WHAT IS NEEDED:
The data below must be returned in full and exactly.

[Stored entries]
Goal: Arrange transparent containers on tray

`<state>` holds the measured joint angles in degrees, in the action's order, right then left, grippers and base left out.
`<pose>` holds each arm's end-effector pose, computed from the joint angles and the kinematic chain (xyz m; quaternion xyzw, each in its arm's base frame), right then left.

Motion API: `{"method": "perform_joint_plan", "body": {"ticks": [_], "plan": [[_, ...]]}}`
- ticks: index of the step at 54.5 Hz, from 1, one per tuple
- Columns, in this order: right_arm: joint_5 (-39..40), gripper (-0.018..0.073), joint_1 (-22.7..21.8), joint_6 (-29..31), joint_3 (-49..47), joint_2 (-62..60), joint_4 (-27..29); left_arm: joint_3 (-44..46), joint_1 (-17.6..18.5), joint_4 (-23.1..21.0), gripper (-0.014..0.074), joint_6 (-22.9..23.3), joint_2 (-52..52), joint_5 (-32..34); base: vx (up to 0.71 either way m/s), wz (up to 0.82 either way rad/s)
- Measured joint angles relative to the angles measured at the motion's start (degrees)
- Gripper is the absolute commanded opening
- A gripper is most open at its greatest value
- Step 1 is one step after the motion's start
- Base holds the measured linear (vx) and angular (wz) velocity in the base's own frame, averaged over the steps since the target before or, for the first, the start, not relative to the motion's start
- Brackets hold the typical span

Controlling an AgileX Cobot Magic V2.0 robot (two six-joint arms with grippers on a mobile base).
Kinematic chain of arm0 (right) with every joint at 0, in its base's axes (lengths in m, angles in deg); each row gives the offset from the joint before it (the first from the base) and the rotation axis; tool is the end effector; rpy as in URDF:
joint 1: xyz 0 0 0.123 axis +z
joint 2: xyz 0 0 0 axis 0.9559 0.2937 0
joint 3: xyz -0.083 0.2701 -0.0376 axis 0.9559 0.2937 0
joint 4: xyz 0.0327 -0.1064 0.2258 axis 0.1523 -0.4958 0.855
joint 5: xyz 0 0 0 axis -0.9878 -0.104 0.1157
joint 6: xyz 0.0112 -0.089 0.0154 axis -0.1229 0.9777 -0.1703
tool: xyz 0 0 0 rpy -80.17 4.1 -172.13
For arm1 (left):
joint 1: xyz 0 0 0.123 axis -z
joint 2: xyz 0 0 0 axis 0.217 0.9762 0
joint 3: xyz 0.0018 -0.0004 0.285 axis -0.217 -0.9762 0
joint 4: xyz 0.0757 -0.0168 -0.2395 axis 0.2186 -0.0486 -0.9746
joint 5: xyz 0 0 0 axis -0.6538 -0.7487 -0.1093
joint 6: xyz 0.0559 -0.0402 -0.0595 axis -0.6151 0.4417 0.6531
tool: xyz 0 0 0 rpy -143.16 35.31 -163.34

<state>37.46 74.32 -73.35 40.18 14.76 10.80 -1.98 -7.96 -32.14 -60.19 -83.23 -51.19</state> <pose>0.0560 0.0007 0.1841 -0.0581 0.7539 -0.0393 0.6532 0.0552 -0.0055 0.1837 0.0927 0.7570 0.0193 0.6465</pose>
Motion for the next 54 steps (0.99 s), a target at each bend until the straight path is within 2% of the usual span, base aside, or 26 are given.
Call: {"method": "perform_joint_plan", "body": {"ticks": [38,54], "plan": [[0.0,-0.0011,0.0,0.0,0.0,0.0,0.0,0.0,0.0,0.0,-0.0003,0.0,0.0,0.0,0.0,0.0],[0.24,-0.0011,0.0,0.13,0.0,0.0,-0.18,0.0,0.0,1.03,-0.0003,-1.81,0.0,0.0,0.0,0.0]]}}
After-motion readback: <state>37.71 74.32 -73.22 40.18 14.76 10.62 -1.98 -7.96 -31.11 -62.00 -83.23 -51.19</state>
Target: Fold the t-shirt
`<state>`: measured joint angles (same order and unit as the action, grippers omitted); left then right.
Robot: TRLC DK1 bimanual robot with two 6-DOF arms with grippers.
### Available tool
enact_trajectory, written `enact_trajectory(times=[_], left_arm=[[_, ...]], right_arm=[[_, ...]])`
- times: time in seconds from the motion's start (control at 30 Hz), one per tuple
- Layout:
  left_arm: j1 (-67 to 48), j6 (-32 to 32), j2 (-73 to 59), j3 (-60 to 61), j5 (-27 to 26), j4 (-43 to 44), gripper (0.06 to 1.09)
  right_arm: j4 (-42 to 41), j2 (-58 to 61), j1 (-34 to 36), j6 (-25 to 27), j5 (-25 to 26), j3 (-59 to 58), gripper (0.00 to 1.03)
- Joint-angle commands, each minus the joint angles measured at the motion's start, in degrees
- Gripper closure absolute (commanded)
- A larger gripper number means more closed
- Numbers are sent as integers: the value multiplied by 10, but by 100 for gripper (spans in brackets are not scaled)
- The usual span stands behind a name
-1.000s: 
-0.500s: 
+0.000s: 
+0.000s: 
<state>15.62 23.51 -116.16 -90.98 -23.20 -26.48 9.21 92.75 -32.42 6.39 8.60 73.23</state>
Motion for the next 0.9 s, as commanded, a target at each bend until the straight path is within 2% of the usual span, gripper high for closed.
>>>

SOLVED PROBLEM:
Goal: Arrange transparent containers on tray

`<state>` holds the measured joint angles in degrees, in the action's order, right then left, grippers and base left out.
`<pose>` holds each arm's end-effector pose, computed from the joint angles and the kinematic chain (xyz m; quaternion xyzw, each in its arm's base frame), right then left.

Motion API: `{"method": "perform_joint_plan", "body": {"ticks": [_], "plan": [[_, ...]]}}`
- ticks: index of the step at 54.5 Hz, from 1, one per tuple
- Columns, in this order: right_arm: joint_5 (-39..40), gripper (-0.018..0.073), joint_1 (-22.7..21.8), joint_6 (-29..31), joint_3 (-49..47), joint_2 (-62..60), joint_4 (-27..29); left_arm: joint_3 (-44..46), joint_1 (-17.6..18.5), joint_4 (-23.1..21.0), gripper (-0.014..0.074), joint_6 (-22.9..23.3), joint_2 (-52..52), joint_5 (-32..34); base: vx (up to 0.71 either way m/s), wz (up to 0.82 either way rad/s)
- Measured joint angles relative to the angles measured at the motion's start (degrees)
- Gripper is the absolute commanded opening
- A gripper is most open at its greatest value
- Step 1 is one step after the motion's start
- Base holds the measured linear (vx) and angular (wz) velocity in the base's own frame, averaged over the steps since the target before or, for the first, the start, not relative to the motion's start
- Brackets hold the typical span

Controlling an AgileX Cobot Magic V2.0 robot (two six-joint arms with grippers on a mobile base).
Kinematic chain of arm0 (right) with every joint at 0, in its base's axes (lengths in m, angles in deg); each row gives the offset from the joint before it (the first from the base) and the rotation axis; tool is the end effector; rpy as in URDF:
joint 1: xyz 0 0 0.123 axis +z
joint 2: xyz 0 0 0 axis 0.9559 0.2937 0
joint 3: xyz -0.083 0.2701 -0.0376 axis 0.9559 0.2937 0
joint 4: xyz 0.0327 -0.1064 0.2258 axis 0.1523 -0.4958 0.855
joint 5: xyz 0 0 0 axis -0.9878 -0.104 0.1157
joint 6: xyz 0.0112 -0.089 0.0154 axis -0.1229 0.9777 -0.1703
tool: xyz 0 0 0 rpy -80.17 4.1 -172.13
For arm1 (left):
joint 1: xyz 0 0 0.123 axis -z
joint 2: xyz 0 0 0 axis 0.217 0.9762 0
joint 3: xyz 0.0018 -0.0004 0.285 axis -0.217 -0.9762 0
joint 4: xyz 0.0757 -0.0168 -0.2395 axis 0.2186 -0.0486 -0.9746
joint 5: xyz 0 0 0 axis -0.6538 -0.7487 -0.1093
joint 6: xyz 0.0559 -0.0402 -0.0595 axis -0.6151 0.4417 0.6531
tool: xyz 0 0 0 rpy -143.16 35.31 -163.34

<state>37.46 74.32 -73.35 40.18 14.76 10.80 -1.98 -7.96 -32.14 -60.19 -83.23 -51.19</state> <pose>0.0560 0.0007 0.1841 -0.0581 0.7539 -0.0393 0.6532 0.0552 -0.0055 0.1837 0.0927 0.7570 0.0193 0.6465</pose>
Motion for the next 54 steps (0.99 s), a target at each bend until the straight path is within 2% of the usual span, base aside, or 26 are given.
Call: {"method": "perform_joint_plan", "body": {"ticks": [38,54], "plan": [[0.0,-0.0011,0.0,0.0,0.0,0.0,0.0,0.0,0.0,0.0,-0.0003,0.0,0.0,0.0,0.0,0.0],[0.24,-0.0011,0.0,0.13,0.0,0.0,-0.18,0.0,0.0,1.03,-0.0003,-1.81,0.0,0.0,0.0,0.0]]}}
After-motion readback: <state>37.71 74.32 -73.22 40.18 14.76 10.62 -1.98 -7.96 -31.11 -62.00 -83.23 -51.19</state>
Target: Fold the t-shirt
`<state>`: measured joint angles (same order and unit as the action, grippers omitted); left then right.
Robot: TRLC DK1 bimanual robot with two 6-DOF arms with grippers.
### Available tool
enact_trajectory, written `enact_trajectory(times=[_], left_arm=[[_, ...]], right_arm=[[_, ...]])`
- times: time in seconds from the motion's start (control at 30 Hz), one per tuple
- Layout:
  left_arm: j1 (-67 to 48), j6 (-32 to 32), j2 (-73 to 59), j3 (-60 to 61), j5 (-27 to 26), j4 (-43 to 44), gripper (0.06 to 1.09)
  right_arm: j4 (-42 to 41), j2 (-58 to 61), j1 (-34 to 36), j6 (-25 to 27), j5 (-25 to 26), j3 (-59 to 58), gripper (0.00 to 1.03)
- Joint-angle commands, each minus the joint angles measured at the motion's start, in degrees
- Gripper closure absolute (commanded)
- A larger gripper number means more closed
- Numbers are sent as integers: the value multiplied by 10, but by 100 for gripper (spans in brackets are not scaled)
- The usual span stands behind a name
-1.000s: 
-0.500s: 
+0.000s: 
+0.000s: 
<state>15.62 23.51 -116.16 -90.98 -23.20 -26.48 9.21 92.75 -32.42 6.39 8.60 73.23</state>
Motion for the next 0.9 s, as commanded, a target at each bend until the straight path is within 2% of the usual span, gripper high for closed.
>>>

Apart from this answer, nothing more is required.